Patients were night fasted for the PET scans. There was no statistical difference in fasting serum glucose levels at the time of the PET measurements before and after implantation. The scans were performed using a dedicated Discovery ST PET scanner (GEMS, Milwaukee, MN, USA) in 2D mode, with an axial field of view (FOV) of 15.2 cm. A 222-296 MBq injection of 18F-FDG was administered intravenously in a resting state. A 20-minute 2D emission scan was performed 30 minutes post injection, after X-ray based attenuation correction. Following scatter, deadtime and random corrections, PET images were reconstructed using 2D filtered back-projection. This yielded 47 contiguous, transaxial 3.75-mm thick slices.

PET image transformation

For the present study, we used a method that has already been described elsewhere [32]. The data were analysed with statistical parametric mapping (SPM8; Wellcome Department of Cognitive Neurology, London, UK) implemented in MATLAB Version 2010b (Mathworks Inc., Sherborn, MA, USA). Statistical parametric maps are spatially extended statistical processes used to characterize regionally specific effects in imaging data. SPM combines the general linear model (to create the statistical map) and the theory of Gaussian fields to make statistical inferences about regional effects [33]. The effect of overall differences in blood flow was removed using proportional scaling, with the global mean set at 50 and the masking threshold set at 0.8. No other preprocessing was carried out.

Images were first realigned and spatially normalized into standard stereotactic space according to the MNI atlas. Affine transformation was performed to determine the 12 optimum parameters for registering the brain to the template. The subtle differences between the transformed image and the template were then removed using a nonlinear registration method.
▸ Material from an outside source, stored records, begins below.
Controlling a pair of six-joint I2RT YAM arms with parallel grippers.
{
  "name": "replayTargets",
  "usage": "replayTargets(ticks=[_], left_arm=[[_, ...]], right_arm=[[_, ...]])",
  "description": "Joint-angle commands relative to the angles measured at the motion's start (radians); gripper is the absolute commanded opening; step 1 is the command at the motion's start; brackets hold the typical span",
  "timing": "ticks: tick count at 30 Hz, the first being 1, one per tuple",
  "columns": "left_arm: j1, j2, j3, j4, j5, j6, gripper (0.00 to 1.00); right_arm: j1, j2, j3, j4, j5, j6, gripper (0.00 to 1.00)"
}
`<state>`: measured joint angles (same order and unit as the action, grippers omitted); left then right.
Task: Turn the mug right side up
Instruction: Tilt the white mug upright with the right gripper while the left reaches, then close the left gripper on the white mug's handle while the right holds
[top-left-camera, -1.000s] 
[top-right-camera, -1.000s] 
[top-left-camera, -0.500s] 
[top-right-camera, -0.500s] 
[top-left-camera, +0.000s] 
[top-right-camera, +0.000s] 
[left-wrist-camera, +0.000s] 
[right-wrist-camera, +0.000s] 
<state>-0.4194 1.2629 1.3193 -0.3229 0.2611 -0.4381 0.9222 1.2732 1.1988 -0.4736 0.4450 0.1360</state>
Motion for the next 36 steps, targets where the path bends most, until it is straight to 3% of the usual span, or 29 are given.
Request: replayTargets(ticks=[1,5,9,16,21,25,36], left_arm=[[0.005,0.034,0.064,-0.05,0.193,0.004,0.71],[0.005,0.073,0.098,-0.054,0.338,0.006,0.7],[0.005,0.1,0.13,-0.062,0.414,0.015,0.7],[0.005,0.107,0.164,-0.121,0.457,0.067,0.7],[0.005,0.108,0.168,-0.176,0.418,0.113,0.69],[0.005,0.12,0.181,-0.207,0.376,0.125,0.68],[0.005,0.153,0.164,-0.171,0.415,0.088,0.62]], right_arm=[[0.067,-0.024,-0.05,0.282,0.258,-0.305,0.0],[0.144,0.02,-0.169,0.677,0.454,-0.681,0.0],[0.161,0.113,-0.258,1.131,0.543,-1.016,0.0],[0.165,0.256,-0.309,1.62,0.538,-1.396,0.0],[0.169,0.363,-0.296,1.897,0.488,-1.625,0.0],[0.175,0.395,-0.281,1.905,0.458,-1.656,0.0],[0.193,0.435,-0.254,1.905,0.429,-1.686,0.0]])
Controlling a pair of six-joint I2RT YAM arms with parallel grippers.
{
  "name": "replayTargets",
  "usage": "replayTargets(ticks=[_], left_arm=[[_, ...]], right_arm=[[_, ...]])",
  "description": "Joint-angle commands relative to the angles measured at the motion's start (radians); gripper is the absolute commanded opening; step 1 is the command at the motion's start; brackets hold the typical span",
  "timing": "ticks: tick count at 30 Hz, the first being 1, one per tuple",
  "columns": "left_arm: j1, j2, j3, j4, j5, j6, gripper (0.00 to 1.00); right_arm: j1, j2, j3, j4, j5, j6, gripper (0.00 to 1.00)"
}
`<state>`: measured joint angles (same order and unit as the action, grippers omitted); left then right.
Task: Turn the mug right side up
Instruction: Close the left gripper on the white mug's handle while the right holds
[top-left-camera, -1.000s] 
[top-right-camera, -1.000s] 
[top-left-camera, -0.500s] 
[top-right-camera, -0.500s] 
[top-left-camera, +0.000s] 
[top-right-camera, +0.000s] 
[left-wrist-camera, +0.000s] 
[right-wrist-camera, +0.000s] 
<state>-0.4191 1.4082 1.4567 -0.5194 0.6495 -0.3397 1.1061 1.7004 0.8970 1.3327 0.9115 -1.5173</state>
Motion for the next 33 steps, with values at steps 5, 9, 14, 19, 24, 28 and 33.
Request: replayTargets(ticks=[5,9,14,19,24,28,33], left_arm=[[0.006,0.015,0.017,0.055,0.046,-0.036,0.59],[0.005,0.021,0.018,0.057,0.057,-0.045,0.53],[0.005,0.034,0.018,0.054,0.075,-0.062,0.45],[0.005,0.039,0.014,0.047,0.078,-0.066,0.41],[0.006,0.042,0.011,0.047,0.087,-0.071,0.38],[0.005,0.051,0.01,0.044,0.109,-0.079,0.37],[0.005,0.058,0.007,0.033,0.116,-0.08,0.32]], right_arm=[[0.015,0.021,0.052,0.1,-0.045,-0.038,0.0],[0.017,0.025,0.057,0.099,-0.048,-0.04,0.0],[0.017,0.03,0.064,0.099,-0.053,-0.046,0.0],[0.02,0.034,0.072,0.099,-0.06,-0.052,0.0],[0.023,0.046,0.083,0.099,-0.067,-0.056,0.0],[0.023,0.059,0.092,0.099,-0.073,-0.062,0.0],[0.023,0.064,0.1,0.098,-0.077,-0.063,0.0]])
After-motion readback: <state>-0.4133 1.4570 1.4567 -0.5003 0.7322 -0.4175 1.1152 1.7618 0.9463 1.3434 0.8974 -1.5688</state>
Finally, the spatially normalized images were smoothed using an isotropic 12-mm full width at half-maximum isotropic Gaussian kernel to compensate for interindividual anatomical variability and to render the imaging data more normally distributed.

Statistical analysis

Clinical assessment

As phonemic and semantic performances were normally distributed, we were able to calculate a reliable change index (RCI) for each patient. This technique allowed us to distinguish between patients with and without a decrease in verbal fluency following STN-DBS, taking disease progression and the test-retest effect into consideration [34]. The RCI was calculated with the following formula: ((X2—X1)—(M2—M1)) / SDD, where X1 and X2 were the baseline and follow-up scores for each patient, M1 and M2 the baseline and follow-up means of the 40 patients with PD without STN-DBS and SDD the standard deviation of the difference between the follow-up minus baseline scores in the group without DBS. Patients with a low RCI score (≤ -0.5) were assigned to the group with a verbal fluency deficit, and patients with an RCI > -0.5 to the group without a verbal fluency deficit. This index was further used to define four subgroups: patients with or without a decrease following STN-DBS for phonemic verbal fluency and for semantic verbal fluency. Using the Mann-Whitney U test, we then compared the stimulation parameters of the groups with and without impaired fluency, as well as changes in dopaminergic treatment, and motor, psychiatric and neuropsychological scores following STN-DBS. The same comparisons were carried out for each type of verbal fluency. To complete the analyses, we looked for correlations between verbal fluency changes and other behavioural changes using Spearman's rho test. The significance threshold was set at p = 0.05 for all analyses.

Brain metabolism analyses

SPM software was used to calculate significant changes in brain metabolism in the groups with and without phonemic or semantic verbal fluency. We ran a 2 (group: with or without postoperative deterioration) x 2 (phase: pre- or postoperative PET imaging) analysis of variance (ANOVA). No covariate was included in the statistical model.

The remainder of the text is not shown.